Najnowsze plotki o przyszłości Fernando Alonso mówią o tym, że stawia on na Ferrari i prowadzi w tej sprawie pierwsze rozmowy. W sprawę zaangażowany jest Sergio Marchionne, który chce Hiszpana w zespole.
Kilka dni pisałem o tym, że Fernando Alonso może wrócić do Ferrari, a w ten transfer może być zaangażowany hiszpański bank Santander – główny sponsor Scuderii (szczegóły). Teraz nowe plotki na ten temat zamieścił niemiecki Auto Bild. Według dziennikarzy tej gazety Fernando Alonso wraz z Flavio Briatore rozpoczęli rozmowy z Ferrari. Co istotne bezpośrednio zaangażowany jest w nie prezes Ferrari – Sergio Marchionne.

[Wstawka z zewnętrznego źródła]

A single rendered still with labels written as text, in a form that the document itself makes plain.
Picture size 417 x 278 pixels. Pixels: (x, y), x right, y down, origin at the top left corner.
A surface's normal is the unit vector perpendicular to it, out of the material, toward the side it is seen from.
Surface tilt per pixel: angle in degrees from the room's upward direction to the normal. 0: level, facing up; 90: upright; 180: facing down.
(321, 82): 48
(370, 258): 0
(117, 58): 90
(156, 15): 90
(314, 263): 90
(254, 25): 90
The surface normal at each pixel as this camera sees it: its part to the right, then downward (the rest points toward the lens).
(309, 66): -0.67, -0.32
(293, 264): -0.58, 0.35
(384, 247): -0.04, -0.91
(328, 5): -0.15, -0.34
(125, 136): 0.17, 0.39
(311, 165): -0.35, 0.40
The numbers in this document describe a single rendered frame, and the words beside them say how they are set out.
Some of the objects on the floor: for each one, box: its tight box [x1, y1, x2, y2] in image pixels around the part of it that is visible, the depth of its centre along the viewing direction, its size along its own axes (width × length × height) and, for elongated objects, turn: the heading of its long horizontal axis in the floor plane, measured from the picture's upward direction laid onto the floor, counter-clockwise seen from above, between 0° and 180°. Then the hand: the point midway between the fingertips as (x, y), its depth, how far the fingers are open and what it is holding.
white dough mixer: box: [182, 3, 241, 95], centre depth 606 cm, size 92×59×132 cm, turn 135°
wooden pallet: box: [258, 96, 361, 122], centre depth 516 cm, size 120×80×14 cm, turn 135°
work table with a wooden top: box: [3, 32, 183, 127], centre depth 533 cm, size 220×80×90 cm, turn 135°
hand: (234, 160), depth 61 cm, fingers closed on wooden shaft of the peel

W Ferrari nie ma już osób na kierowniczych stanowiskach z którymi Alonso miał problemy pod koniec swojego poprzedniego kontraktu z tą stajnią, dlatego ta przeszkoda w ewentualnym transferze znika. Alonso miał o wiele większy konflikt z McLarenem, co nie przeszkodziło mu wrócić do tej stajni przed 2015 rokiem. Kontrakty Sebastiana Vettela i Kimiego Raikkonena wygasają po tym sezonie. Nawet jeśli w tej chwili wydaje się, że Ferrari przedłuży te umowy, to dopóki tak się nie stanie, to Alonso będzie łączony z tym zespołem. Jeśli Marchionne faktycznie jest zwolennikiem Hiszpana, to szanse na powrót są bardzo wysokie. W końcu Marchionne podejmuje wszystkie kluczowe decyzje w tym zespole.
Podczas konferencji prasowej przed GP Austrii 2017 o plotki dotyczące transferu Alonso zostali zapytani Lewis Hamilton i Sebastian Vettel. Obaj krótko odpowiedzieli, że wolą swoich dotychczasowych partnerów. Hamilton ma tutaj więcej do powiedzenia, bo on ma kontrakt na kolejny sezon. Mercedes jest zadowolony z obecnego spokoju w zespole, więc szanse na zatrudnienie Alonso są minimalne. W dodatku według Bilda zarząd Mercedesa pamięta sezon 2007 i nie chce Alonso w zespole w parze z Hamiltonem. W Ferrari sytuacja jest inna, bo w tej chwili oba fotele na kolejny sezon są wolne.
Alonso ma dość jeżdżenia na końcu stawki, gdzie jego celem jest zdobywanie pojedynczych puntów. Hiszpan nie ma przed sobą długiej kariery w F1 dlatego potrzebuje pewnego miejsca do jazdy w czołówce, a najlepiej do walki o tytuł mistrzowski. Czy McLaren da mu taką gwarancję? Po trzech słabych sezonach, nie będzie wierzył już w takie zapewnienia. McLaren potrzebuje mieć konkurencyjny silnik. Gdyby zmienili dostawcę na Mercedesa, to wtedy Alonso mógłby się przekonać i podpisać nową umowę. Honda nawet jeśli zapewni o swojej konkurencyjności, to nikt w to nie uwierzy, bo takich zapowiedzi było już wiele. Dlatego moim zdaniem Alonso na pewno byłby zainteresowany powrotem do Ferrari lub transferem do Mercedesa. To są dwie najlepsze opcje, aby móc ponownie wygrywać. Kontrakt z Mercedesem wydaje się być nieosiągalny, dlatego Ferrari powinno być dla niego priorytetem. W tym samym czasie McLaren musi podjąć pewne decyzje, aby sprawić, że Alonso od nich nie odejdzie.